Spike decontamination in local field potential signals from the primate superior colliculus Megan Blacka, Clara Bourrellyb, Neeraj Gandhib, Ahmed Dallala Department of Electrical and Computer Engineering, bDepartment of Bioengineering a
Megan is a senior from McMurray, PA. She is studying electrical engineering with a minor in mechanical engineering. After graduation, she plans to pursue a PhD program with research interests in signal processing and control. Megan Black
Dr. Dallal primary focus is on education development and innovation. His research interests include biomedical signal processing, biomedical image analysis, and computer vision, as well as machine learning, networked control systems, and human-machine learning.

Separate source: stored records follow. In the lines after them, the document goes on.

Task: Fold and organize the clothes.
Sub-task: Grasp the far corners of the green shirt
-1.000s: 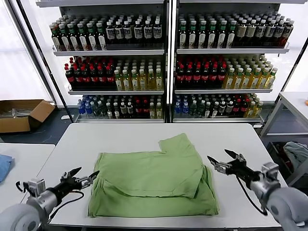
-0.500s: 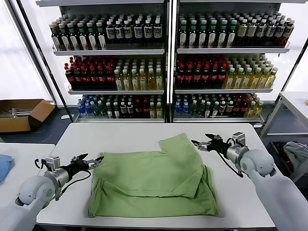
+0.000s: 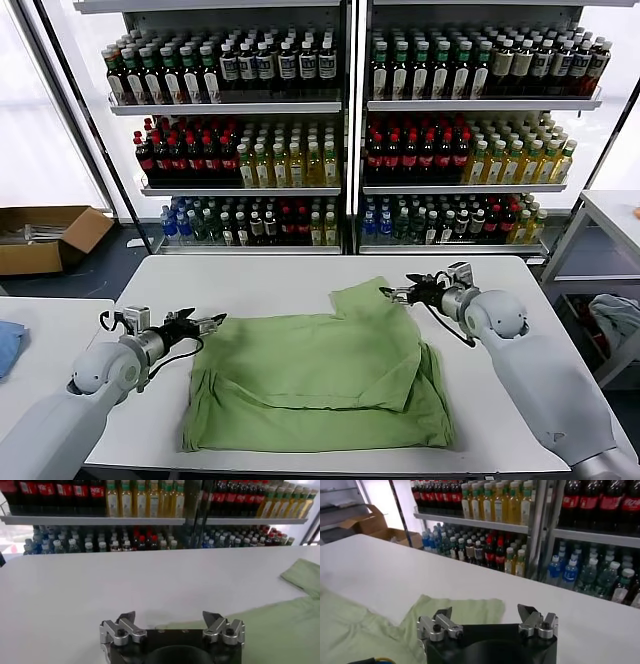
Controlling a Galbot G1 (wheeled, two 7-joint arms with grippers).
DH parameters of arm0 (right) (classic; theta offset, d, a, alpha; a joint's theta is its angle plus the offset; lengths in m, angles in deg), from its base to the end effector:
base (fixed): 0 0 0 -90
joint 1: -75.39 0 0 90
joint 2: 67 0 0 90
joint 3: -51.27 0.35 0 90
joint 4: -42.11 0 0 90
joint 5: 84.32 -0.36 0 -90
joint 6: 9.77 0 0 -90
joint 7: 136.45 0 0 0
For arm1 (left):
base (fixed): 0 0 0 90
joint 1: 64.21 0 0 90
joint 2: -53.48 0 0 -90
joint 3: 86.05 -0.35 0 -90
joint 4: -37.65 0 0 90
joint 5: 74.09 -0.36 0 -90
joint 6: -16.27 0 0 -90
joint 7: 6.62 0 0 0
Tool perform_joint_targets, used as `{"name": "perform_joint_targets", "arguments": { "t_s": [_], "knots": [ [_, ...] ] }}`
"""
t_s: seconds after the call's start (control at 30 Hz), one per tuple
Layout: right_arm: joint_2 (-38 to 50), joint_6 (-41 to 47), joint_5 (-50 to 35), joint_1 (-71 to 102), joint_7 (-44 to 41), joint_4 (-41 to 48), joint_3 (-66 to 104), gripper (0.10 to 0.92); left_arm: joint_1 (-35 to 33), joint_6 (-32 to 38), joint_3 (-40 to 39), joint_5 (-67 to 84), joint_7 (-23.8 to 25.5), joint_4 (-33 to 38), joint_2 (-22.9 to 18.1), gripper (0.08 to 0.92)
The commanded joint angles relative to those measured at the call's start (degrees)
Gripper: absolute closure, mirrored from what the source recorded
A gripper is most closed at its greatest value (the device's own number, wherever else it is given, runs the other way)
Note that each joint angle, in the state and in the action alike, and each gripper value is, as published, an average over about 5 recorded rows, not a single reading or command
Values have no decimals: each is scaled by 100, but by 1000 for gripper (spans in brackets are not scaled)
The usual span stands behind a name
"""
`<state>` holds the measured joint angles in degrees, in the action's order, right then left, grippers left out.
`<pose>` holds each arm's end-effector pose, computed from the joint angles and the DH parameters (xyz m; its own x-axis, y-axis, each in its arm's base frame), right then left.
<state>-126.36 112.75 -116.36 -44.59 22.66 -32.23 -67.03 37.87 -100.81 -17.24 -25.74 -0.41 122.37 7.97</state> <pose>0.4985 -0.0865 -0.2533 -0.6970 -0.4897 0.5238 -0.5348 0.8416 0.0751 0.4030 0.1761 -0.2861 -0.7868 0.2842 0.5479 0.2755 0.9560 -0.1004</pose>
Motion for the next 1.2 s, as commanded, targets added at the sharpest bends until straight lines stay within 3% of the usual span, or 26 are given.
{"name": "perform_joint_targets", "arguments": {
  "t_s": [0.03, 0.27, 0.5, 1.03, 1.13, 1.2],
  "knots": [
    [-229, 12, 161, -222, -56, 388, -227, 203, 178, 4, -328, -87, -8, -160, 13, 177],
    [-313, 21, 237, -175, 35, 423, -294, 226, -118, -32, -276, -153, 17, 36, 54, 177],
    [-370, 55, 240, -106, 100, 375, -307, 411, -227, -27, -240, -170, 29, 109, 57, 221],
    [-345, -16, 12, -30, 392, 128, -117, 876, -282, 41, -162, -140, 237, 175, 179, 689],
    [-406, -74, 214, -85, 614, 235, -98, 893, -317, 50, -138, -147, 250, 184, 181, 793],
    [-437, -81, 446, -136, 698, 348, -126, 846, -332, 54, -131, -151, 250, 194, 169, 851]
  ]
}}
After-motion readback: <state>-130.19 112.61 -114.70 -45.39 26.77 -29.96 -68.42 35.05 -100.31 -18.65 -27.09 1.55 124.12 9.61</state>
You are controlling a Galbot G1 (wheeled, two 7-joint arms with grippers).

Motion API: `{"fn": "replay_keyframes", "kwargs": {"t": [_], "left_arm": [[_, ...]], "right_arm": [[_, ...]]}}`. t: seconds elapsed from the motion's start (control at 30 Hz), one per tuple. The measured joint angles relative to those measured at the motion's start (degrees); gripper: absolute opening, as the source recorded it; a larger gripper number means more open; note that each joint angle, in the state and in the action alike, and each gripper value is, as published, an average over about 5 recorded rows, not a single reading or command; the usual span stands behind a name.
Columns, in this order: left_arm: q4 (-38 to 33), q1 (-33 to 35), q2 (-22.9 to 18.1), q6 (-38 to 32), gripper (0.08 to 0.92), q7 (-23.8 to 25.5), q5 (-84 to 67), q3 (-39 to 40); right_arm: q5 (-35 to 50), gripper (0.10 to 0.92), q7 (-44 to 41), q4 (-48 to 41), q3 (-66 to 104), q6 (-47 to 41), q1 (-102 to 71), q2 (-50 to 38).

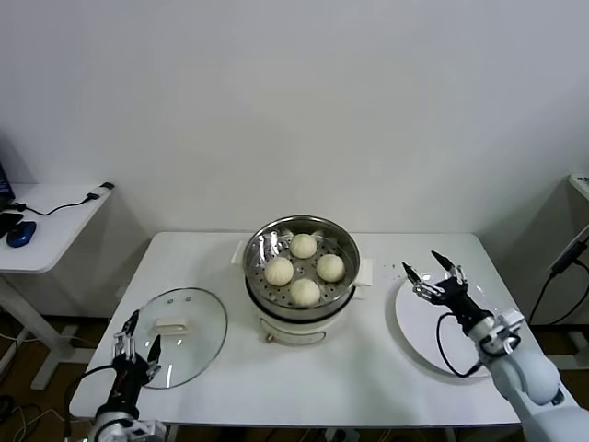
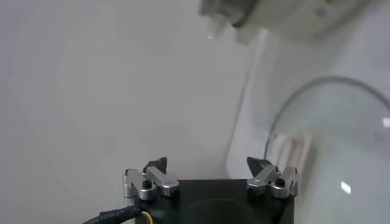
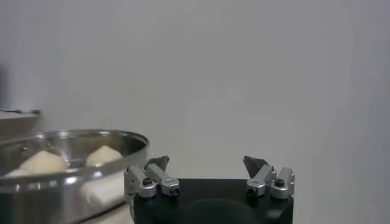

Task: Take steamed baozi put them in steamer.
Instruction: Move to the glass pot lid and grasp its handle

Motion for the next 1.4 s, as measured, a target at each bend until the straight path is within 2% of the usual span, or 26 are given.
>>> {"fn": "replay_keyframes", "kwargs": {"t": [0.47, 1.27, 1.4], "left_arm": [[12.84, -7.5, -0.11, 0.6, 0.823, -5.7, 14.59, 1.43], [27.6, -19.36, 0.85, 0.99, 0.822, -11.65, 17.76, 3.48], [28.96, -20.43, 0.99, 0.79, 0.758, -12.15, 16.79, 3.73]], "right_arm": [[-2.9, 0.823, 1.34, -0.8, 5.42, -0.01, -5.51, 2.37], [-5.28, 0.823, 1.48, -1.74, 8.24, 0.72, -7.8, 3.94], [-5.8, 0.823, 1.32, -2.22, 8.46, 0.86, -7.76, 4.4]]}}
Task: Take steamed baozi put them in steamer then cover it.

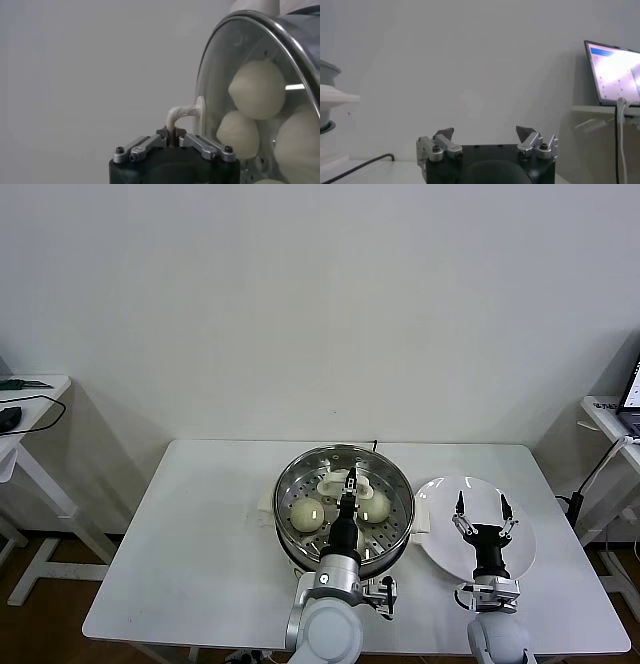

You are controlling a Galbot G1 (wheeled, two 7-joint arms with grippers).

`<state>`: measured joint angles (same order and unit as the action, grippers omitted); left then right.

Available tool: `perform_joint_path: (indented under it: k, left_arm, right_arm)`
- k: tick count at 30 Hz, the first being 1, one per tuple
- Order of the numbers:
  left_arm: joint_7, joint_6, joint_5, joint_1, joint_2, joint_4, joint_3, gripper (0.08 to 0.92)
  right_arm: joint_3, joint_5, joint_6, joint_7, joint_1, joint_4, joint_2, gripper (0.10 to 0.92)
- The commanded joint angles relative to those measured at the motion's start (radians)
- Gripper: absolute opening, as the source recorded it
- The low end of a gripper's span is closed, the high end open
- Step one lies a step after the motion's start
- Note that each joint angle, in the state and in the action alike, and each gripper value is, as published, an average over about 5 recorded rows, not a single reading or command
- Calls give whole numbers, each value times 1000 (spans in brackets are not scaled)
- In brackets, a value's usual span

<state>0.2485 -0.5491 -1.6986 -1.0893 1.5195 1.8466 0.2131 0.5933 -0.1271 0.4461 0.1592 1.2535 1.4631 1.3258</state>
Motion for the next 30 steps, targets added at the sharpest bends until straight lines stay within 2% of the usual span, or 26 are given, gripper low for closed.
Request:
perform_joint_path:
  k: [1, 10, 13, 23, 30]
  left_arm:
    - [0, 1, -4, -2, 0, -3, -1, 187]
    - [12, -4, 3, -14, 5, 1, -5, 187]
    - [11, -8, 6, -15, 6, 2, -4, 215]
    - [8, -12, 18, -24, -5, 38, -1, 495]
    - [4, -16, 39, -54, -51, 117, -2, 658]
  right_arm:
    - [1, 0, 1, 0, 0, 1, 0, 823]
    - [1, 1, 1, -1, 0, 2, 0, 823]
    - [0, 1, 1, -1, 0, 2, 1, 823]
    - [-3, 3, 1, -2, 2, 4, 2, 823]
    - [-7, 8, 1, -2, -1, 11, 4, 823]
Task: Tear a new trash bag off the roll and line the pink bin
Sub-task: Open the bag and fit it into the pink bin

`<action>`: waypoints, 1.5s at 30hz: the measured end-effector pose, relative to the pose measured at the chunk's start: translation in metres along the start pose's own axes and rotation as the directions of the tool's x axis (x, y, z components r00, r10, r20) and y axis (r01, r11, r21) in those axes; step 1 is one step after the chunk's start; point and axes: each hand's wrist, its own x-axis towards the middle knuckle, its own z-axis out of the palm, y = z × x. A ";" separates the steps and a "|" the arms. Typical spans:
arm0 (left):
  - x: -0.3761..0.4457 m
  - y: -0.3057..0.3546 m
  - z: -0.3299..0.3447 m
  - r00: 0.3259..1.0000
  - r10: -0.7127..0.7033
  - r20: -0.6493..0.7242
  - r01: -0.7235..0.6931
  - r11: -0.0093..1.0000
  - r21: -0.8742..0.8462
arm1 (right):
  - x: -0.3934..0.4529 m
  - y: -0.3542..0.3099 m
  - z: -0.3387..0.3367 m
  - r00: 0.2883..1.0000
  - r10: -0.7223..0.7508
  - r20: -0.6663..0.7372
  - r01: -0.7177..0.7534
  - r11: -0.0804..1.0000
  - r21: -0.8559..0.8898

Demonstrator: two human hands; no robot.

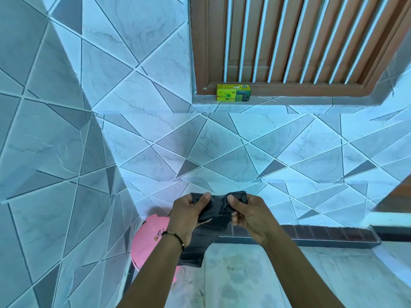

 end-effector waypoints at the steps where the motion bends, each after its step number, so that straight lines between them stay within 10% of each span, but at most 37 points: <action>1: 0.000 0.000 0.001 1.000 -0.009 -0.017 0.009 1.000 0.004 | 0.000 0.001 0.000 1.000 0.002 0.002 -0.002 1.000 0.007; 5: 0.003 0.001 -0.002 0.994 -0.081 -0.074 0.092 0.983 0.161 | 0.000 0.001 0.000 0.998 -0.042 -0.039 0.040 0.998 -0.053; 8: 0.003 0.002 -0.005 0.988 0.117 -0.096 -0.052 0.860 0.507 | 0.003 0.001 -0.003 0.990 -0.104 -0.092 0.086 0.980 -0.181; 15: -0.003 0.002 0.014 0.902 0.274 0.334 -0.432 0.601 0.673 | 0.008 0.007 0.002 0.995 -0.082 -0.053 0.059 0.936 -0.347; 24: 0.004 0.002 0.009 0.858 0.513 -0.023 -0.341 0.603 0.721 | -0.001 0.002 -0.010 0.990 -0.075 0.116 0.109 0.942 -0.319; 30: 0.012 0.008 -0.014 0.910 0.232 -0.343 -0.185 0.969 0.162 | 0.000 -0.002 -0.026 0.991 -0.068 -0.112 0.039 0.968 -0.246; 35: 0.005 0.012 0.000 0.939 -0.127 -0.319 -0.042 0.879 -0.474 | -0.002 0.000 -0.025 0.990 0.117 -0.081 -0.142 0.814 -0.563; 38: -0.001 0.011 0.008 0.957 -0.156 -0.245 0.031 0.894 -0.447 | -0.002 0.007 -0.022 0.994 -0.043 -0.103 -0.072 0.460 -0.885; 41: -0.006 0.010 0.015 0.976 -0.072 -0.204 -0.001 0.943 -0.334 | -0.008 -0.003 -0.012 0.950 -0.307 -0.052 0.135 0.559 -0.818; 45: -0.006 0.010 0.020 0.980 -0.007 -0.198 -0.025 0.987 -0.158 | -0.014 -0.010 0.003 0.983 -0.155 0.095 0.175 0.671 -0.720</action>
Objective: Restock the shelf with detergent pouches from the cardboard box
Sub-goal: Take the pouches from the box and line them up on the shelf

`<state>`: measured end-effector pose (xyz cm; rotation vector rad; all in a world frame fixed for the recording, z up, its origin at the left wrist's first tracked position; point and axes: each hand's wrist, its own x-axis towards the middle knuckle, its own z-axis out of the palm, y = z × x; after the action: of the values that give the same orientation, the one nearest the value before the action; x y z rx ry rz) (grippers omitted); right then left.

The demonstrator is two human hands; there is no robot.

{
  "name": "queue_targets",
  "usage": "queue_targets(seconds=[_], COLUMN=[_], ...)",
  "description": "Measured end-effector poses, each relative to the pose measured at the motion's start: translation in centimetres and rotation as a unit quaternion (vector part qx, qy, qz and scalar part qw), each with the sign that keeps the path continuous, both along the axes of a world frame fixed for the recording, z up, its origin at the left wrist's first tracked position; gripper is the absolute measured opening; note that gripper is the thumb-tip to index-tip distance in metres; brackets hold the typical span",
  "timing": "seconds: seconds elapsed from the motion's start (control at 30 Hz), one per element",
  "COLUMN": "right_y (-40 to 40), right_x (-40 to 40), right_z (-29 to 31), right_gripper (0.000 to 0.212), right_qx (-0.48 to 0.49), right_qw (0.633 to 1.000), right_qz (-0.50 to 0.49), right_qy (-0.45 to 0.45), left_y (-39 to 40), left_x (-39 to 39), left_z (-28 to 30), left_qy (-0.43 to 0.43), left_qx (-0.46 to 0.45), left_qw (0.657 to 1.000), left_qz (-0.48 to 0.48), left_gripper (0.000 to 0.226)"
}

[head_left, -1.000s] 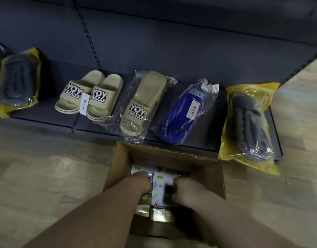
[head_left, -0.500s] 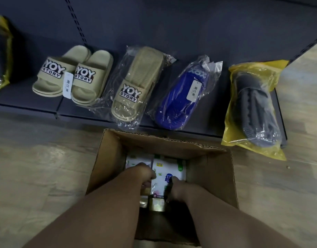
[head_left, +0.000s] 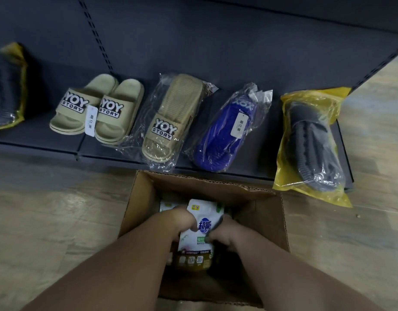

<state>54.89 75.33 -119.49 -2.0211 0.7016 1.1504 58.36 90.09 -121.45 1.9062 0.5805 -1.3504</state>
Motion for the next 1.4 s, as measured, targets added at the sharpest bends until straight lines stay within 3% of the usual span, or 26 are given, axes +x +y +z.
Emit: queue_targets(seconds=[0.07,0.13,0.27,0.47,0.6,0.83,1.03,1.13,1.17,1.27,1.33,1.4], right_y=[0.0,-0.1,-1.0,-2.1,-2.2,-0.4,-0.1,0.0,0.2,1.4,2.2,2.9], right_x=[-0.1,-0.4,-0.9,-0.6,1.4,8.0,12.0,14.9,16.0,19.3,21.2,22.5], right_z=[0.9,1.1,3.8,9.5,15.1,27.1,37.5,41.2,42.1,43.9,43.8,42.7], right_gripper=[0.063,0.062,0.03,0.056,0.047,0.035,0.032,0.03,0.031,0.031,0.034,0.034], right_qx=[0.026,0.041,0.106,0.231,0.347,0.374,0.351,0.338,0.33,0.301,0.267,0.247], right_qw=[0.999,0.998,0.987,0.961,0.917,0.85,0.799,0.764,0.752,0.723,0.722,0.735], right_qz=[-0.018,-0.039,-0.115,-0.131,-0.145,-0.157,-0.05,-0.043,-0.043,-0.03,-0.01,0.012], right_qy=[-0.022,-0.027,-0.024,-0.072,-0.135,-0.335,-0.486,-0.548,-0.569,-0.621,-0.638,-0.631], left_y=[1.2,2.3,2.8,3.6,5.7,6.6,7.2,7.4,7.5,8.1,9.0,9.8], left_x=[0.3,0.4,0.4,0.3,2.3,6.6,10.7,12.8,13.5,15.4,16.7,17.5], left_z=[-0.4,1.1,7.7,17.3,23.9,34.8,43.7,47.4,48.3,49.5,48.3,46.0], left_qy=[0.02,0.02,-0.016,-0.1,-0.157,-0.32,-0.439,-0.5,-0.522,-0.595,-0.643,-0.662], left_qx=[-0.029,-0.035,-0.061,-0.139,-0.208,-0.294,-0.386,-0.41,-0.411,-0.377,-0.266,-0.13], left_qw=[0.999,0.998,0.996,0.985,0.963,0.882,0.789,0.737,0.721,0.673,0.671,0.688], left_qz=[0.021,0.038,0.067,0.025,0.072,0.181,0.19,0.197,0.197,0.227,0.256,0.269], left_gripper=[0.076,0.064,0.039,0.029,0.033,0.042,0.037,0.058,0.057,0.022,0.015,0.022])
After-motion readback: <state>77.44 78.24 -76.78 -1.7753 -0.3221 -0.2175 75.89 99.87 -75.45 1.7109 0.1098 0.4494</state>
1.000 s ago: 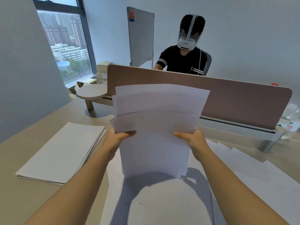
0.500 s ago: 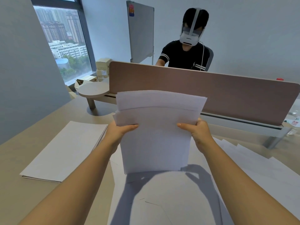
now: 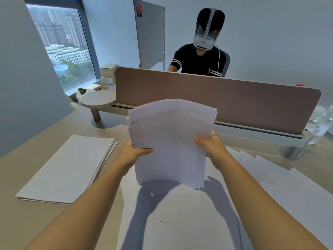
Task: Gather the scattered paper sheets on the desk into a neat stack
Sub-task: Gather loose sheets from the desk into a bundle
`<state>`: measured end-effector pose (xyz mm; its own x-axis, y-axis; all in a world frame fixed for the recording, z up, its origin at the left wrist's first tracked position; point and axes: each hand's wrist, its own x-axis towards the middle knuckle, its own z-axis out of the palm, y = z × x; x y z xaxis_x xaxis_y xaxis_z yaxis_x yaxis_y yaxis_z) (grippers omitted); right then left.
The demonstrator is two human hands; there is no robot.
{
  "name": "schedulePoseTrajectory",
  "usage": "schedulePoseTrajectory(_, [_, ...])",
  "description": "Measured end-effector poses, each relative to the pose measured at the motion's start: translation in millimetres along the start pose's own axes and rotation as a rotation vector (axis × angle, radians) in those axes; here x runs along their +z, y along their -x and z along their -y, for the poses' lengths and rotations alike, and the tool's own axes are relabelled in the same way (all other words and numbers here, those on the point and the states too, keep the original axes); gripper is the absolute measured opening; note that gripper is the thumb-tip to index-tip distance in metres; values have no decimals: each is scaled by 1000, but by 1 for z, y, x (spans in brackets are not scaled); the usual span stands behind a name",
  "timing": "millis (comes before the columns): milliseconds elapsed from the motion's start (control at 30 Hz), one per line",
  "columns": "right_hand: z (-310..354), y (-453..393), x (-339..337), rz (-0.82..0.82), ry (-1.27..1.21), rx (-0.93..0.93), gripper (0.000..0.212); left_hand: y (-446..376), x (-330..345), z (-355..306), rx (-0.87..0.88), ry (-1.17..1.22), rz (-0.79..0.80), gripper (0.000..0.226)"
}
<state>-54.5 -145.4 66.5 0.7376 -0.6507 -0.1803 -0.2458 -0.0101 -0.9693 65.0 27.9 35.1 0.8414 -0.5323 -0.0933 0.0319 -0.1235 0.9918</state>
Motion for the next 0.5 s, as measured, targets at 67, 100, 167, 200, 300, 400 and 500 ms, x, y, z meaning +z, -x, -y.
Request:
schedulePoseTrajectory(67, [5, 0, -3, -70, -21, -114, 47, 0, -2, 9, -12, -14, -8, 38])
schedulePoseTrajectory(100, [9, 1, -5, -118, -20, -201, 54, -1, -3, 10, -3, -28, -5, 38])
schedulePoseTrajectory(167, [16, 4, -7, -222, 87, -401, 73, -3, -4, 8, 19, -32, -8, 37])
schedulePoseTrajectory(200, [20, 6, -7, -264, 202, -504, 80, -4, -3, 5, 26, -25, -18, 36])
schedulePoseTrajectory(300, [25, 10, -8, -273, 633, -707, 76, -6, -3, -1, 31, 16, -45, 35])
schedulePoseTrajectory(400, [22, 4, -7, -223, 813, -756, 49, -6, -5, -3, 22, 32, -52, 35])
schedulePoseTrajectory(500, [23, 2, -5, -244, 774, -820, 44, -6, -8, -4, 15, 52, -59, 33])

Ahmed Dallal, Ph.D.
Significance Statement
Spiking activity in the superior colliculus of primates causes contamination in the local field potential signals. This work focuses on removing spike bleed from LFP recordings using an adaptive method for spike removal.
Category: Methods
Keywords: spike contamination, signal processing, local field potential Abbreviations: local field potential (LFP), superior colliculus (SC), adaptive spike removal (ASR)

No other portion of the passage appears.